EXERCISE BRIEF: Search the entries for the word "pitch". Copy each line in which it is found.

EXCERPTED DATA:

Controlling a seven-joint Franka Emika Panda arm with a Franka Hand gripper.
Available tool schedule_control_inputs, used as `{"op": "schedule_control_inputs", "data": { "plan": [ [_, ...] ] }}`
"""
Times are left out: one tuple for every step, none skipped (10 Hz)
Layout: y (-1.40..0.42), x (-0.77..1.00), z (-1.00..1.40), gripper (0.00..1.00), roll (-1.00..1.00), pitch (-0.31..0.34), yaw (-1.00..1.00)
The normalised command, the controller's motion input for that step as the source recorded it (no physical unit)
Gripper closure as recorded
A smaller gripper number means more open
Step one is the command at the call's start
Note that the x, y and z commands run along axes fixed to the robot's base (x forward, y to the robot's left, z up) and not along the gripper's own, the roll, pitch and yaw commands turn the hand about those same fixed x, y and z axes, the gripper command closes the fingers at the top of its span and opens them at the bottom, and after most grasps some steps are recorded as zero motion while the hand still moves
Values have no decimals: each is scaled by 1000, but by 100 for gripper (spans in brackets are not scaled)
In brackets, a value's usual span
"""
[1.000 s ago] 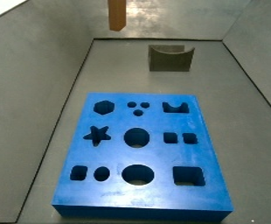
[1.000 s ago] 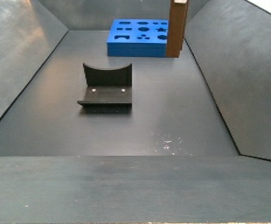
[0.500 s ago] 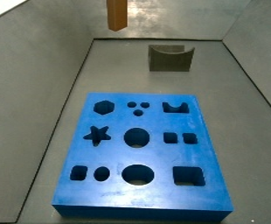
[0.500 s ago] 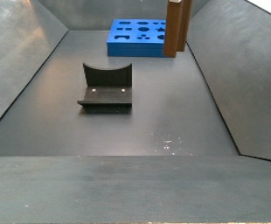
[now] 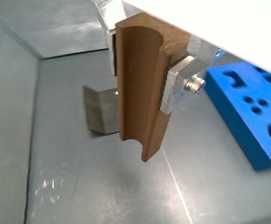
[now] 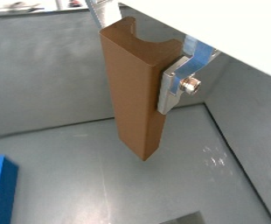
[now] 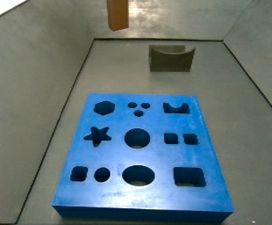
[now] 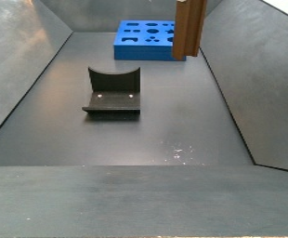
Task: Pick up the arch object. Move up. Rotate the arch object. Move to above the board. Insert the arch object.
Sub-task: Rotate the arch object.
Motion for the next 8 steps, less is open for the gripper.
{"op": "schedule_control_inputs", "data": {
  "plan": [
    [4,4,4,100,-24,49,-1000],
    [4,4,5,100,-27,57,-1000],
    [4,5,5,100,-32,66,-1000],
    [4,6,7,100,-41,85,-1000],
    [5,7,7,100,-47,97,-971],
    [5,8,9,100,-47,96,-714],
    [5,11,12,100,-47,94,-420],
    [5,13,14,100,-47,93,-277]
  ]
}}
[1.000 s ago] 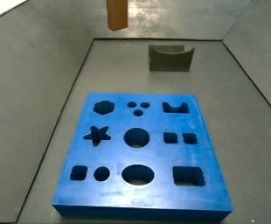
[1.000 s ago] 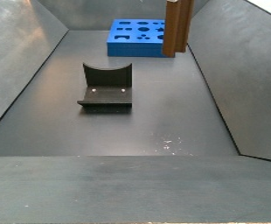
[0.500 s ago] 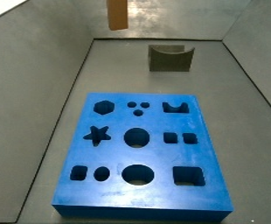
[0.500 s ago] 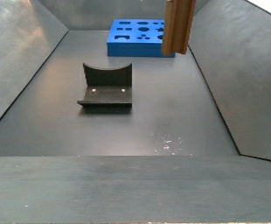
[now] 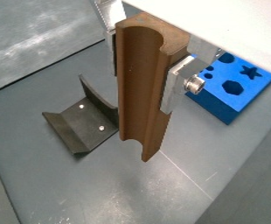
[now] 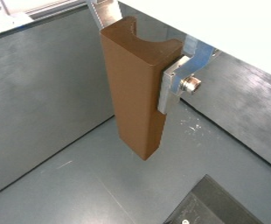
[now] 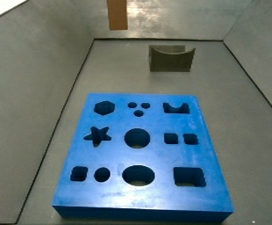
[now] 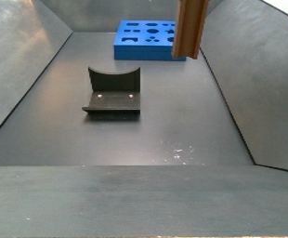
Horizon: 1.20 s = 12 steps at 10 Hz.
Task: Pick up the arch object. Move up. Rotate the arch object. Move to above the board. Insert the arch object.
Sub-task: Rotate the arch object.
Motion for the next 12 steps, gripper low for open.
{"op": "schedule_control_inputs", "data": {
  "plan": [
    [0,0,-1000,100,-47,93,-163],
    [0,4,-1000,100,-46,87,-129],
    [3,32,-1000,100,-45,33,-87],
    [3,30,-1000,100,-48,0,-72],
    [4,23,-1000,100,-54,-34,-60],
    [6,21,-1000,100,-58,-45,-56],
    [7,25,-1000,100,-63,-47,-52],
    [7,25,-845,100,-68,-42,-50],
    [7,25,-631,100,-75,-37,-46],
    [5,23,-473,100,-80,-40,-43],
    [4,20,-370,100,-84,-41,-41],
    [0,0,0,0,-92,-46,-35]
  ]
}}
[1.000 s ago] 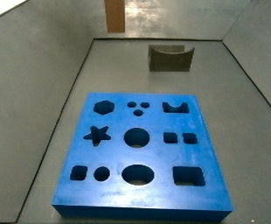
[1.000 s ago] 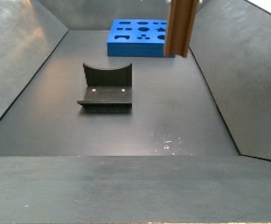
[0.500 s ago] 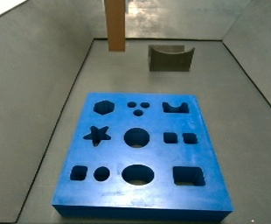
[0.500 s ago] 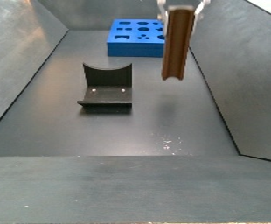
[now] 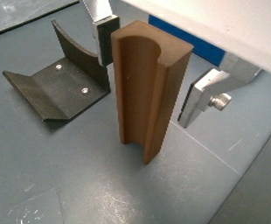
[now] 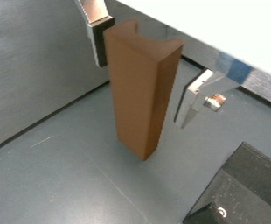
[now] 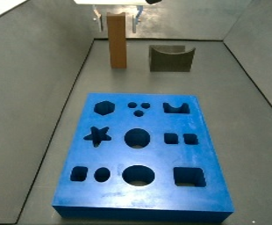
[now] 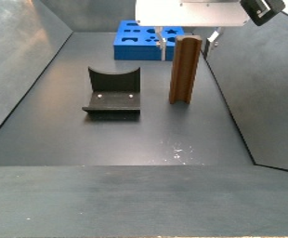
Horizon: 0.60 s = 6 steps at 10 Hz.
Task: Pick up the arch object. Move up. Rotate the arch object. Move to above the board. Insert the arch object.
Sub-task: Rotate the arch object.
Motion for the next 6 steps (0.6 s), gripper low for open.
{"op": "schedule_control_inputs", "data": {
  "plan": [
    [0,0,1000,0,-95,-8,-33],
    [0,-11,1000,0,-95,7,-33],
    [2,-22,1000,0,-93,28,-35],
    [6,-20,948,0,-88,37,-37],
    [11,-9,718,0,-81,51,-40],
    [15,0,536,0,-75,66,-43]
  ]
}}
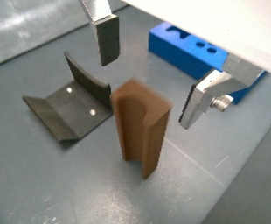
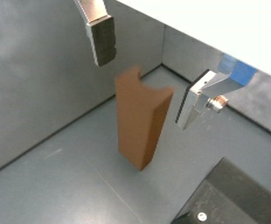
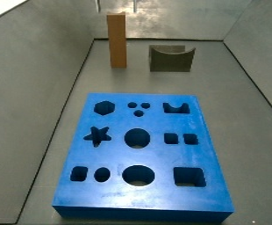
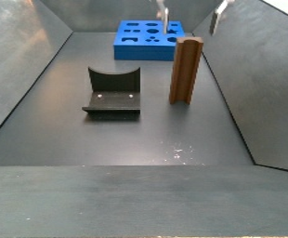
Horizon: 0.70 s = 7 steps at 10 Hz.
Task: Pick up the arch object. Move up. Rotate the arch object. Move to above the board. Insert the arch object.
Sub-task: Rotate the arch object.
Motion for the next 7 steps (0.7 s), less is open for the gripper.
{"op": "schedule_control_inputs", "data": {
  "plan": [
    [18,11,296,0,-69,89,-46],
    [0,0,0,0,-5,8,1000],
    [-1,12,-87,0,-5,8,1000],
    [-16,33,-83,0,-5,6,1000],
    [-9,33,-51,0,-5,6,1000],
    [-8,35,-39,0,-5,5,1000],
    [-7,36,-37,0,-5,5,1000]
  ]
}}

RESPONSE TO THE TASK:
Layout: y (-1.40..0.42), x (-0.77..1.00), z (-1.00..1.40), gripper (0.00..1.00), roll (-1.00..1.00), pitch (-0.31..0.34), yaw (-1.00..1.00)
Note that the x, y and z commands run along axes fixed to the robot's base (x forward, y to the robot's left, z up) and not along the gripper's own, the roll, pitch and yaw commands turn the hand about those same fixed x, y and z axes, the gripper command closes the fingers at the top of its span and opens them at the bottom, and after most grasps some steps are recorded as zero motion while the hand still moves

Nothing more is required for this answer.